On Sharing Infrastructure
One of the major factors that helped Viki get ahead of its scalability needs was the shift towards ownership of the entire stack. As a consequence of us spearheading this effort, we ended up being responsible for the shared infrastructure pieces; in particular, PostgreSQL, RabbitMQ and a custom reverse proxy that does all the routing and caching across our many services.
Obvious perhaps, but the biggest lesson that I've learned is Shared Infrastructure Is Hard.
Consider the seemingly innocent addition of a new subtitle format. From the community team's point of view, this is a small feature that'll help unlock something important: an HTML5 video player. There's no reason not to spend a few hours on this and push it to production. Only problem is that our shared cache is suddenly managing gigs of new data. The result is a higher miss ratio and more load on all the other services.

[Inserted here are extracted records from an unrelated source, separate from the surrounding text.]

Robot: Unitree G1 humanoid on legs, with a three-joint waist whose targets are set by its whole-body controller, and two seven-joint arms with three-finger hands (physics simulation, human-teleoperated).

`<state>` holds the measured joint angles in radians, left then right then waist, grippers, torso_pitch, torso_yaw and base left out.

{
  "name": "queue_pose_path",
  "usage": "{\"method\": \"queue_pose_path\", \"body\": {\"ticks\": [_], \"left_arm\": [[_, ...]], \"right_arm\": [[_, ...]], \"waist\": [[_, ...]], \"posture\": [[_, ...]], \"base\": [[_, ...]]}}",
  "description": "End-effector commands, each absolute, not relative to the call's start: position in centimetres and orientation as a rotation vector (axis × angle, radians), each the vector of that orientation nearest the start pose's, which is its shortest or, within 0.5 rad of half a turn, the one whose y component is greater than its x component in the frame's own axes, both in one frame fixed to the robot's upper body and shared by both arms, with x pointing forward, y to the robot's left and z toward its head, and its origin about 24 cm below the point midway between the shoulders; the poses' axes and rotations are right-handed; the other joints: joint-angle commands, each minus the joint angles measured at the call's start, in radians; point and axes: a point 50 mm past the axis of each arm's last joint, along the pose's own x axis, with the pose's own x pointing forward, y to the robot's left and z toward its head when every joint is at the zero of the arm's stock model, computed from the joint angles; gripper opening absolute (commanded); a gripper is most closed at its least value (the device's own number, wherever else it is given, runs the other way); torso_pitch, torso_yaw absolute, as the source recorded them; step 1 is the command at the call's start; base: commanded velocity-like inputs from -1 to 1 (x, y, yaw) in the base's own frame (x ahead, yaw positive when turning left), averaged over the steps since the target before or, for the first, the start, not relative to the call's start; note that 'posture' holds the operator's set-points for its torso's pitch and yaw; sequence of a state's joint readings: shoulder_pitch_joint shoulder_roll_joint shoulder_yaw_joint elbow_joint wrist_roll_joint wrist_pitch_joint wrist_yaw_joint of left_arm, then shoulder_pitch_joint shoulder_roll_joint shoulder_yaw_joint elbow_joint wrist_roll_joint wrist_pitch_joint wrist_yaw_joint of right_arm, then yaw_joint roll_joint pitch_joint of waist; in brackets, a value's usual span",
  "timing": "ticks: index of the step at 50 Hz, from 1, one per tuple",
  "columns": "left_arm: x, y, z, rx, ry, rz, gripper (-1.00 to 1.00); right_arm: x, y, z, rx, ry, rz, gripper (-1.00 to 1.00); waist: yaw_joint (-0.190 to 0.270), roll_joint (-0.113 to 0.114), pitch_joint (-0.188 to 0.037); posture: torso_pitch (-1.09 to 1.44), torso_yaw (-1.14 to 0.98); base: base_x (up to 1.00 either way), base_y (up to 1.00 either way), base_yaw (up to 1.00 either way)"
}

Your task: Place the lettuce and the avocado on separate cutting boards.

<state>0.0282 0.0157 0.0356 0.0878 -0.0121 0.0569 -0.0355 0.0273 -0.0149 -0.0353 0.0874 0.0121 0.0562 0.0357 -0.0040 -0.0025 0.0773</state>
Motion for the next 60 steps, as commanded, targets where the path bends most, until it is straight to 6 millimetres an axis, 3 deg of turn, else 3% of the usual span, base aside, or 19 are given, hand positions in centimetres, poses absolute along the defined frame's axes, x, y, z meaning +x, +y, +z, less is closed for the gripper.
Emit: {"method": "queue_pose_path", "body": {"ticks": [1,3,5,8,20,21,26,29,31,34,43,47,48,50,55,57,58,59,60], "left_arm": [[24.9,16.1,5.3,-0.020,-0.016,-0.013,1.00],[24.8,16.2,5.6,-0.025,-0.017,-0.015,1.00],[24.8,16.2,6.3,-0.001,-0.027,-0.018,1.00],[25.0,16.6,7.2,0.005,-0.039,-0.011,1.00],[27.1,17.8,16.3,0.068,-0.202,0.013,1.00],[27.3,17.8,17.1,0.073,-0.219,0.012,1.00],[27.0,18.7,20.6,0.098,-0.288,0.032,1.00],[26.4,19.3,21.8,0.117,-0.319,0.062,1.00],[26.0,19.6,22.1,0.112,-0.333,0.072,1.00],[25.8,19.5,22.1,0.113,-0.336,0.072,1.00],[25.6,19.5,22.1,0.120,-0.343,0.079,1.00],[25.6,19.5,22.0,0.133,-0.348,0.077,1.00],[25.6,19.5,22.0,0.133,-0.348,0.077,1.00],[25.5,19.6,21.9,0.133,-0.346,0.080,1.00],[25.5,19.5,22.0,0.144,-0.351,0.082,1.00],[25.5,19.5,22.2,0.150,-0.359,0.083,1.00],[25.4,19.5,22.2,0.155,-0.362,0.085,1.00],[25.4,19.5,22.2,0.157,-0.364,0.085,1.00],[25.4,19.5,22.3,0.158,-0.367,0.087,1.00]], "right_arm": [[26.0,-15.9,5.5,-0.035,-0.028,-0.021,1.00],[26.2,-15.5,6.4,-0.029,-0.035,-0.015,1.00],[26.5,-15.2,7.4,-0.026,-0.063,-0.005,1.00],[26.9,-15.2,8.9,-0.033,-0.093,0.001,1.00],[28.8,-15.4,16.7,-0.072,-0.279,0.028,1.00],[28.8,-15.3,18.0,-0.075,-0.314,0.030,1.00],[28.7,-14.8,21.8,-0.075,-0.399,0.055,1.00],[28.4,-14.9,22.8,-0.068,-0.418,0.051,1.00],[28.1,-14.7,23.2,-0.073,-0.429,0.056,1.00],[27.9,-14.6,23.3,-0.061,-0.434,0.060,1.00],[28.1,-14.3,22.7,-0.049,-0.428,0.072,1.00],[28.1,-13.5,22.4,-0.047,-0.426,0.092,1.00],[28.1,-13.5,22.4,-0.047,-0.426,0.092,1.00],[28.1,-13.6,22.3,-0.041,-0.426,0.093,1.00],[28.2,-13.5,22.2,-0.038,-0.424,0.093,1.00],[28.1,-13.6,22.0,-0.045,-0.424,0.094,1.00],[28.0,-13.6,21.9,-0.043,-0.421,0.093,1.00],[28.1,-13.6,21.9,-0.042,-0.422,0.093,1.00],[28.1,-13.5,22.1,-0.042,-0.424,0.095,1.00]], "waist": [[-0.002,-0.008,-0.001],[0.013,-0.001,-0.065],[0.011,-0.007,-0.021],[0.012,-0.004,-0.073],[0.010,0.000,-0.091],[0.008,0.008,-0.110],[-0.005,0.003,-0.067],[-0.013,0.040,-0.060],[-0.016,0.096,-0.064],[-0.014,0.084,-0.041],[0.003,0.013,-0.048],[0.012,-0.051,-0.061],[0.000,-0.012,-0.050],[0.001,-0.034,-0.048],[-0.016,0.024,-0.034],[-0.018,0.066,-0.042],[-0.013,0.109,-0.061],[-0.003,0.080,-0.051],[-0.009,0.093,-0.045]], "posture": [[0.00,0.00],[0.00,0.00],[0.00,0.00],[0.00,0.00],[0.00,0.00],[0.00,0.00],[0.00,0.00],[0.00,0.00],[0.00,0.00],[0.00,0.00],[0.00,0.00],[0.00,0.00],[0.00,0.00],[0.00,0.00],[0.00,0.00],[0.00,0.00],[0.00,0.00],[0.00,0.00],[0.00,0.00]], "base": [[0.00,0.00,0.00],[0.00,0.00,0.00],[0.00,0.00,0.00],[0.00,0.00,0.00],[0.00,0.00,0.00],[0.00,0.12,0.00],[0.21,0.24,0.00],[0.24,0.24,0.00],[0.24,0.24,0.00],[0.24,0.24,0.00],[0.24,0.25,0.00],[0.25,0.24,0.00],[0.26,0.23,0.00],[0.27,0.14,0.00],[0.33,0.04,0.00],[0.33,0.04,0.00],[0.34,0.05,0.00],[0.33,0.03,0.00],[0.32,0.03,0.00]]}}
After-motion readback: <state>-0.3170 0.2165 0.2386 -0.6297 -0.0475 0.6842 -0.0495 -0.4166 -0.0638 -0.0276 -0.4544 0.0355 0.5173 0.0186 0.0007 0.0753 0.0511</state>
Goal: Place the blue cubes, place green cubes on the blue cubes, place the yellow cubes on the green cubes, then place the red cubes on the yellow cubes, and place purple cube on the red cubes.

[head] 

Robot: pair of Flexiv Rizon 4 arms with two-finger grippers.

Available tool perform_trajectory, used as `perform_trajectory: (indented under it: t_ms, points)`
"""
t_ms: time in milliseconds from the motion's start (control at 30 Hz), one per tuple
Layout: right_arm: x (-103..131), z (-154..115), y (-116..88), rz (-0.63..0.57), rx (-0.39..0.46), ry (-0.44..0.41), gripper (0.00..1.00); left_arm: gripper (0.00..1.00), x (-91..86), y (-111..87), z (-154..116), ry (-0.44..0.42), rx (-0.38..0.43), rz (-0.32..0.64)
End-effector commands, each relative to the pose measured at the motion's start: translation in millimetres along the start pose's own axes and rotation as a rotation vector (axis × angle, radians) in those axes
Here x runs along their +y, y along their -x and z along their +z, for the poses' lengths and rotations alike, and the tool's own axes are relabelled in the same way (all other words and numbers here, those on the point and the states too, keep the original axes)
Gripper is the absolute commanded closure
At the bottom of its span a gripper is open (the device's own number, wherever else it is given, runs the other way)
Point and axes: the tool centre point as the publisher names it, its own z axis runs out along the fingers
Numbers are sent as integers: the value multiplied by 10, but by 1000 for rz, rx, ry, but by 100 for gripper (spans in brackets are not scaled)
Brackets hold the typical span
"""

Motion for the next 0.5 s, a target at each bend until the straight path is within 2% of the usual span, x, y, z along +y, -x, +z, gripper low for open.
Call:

Ideally, when you share infrastructure, you still want to provide some isolation. In some cases, that's easy. For example, by introducing PgBouncer, we were able to limit the damage caused when one application consumed all available connections (because each user/database pair now has its own isolated pool). But in the case of custom software, like our cache, it really seems like a lot of work for a small team to take on.
The idealist in me thinks that isolation should be unnecessary. Isolation doesn't solve the problem, it just hides it. I'm happy when seemingly unrelated systems affect each other. It not only highlights unexpected dependencies, but it makes it more likely that the root cause will get fixed.
The reality though is that, while I see huge benefits in sharing infrastructure, given a do-over, I'd make each team responsible for their own infrastructure. Need a DB? Get a machine, set it up however you want and take care of your own backups. Beyond making my own life easier I see two huge benefits:
First, there'd obviously be more isolation between systems. Secondly, and more importantly, systems built by teams/individuals which have embraced owning their entire stack have generally performed better. Know why? Because they have greater control and are more accountable. They end up with more knowledgeable and have broadened their perspective.
Even if our team was larger, I'd continue to oppose hiring dedicated devops. At some point I'm sure it doesn't scale, but until then, the ability to own the request from port 80 to 5432 is an opportunity you shouldn't pass up. Both as a developer, because you'll learn so much and become so much better, and as a company, because it'll highlight your stars.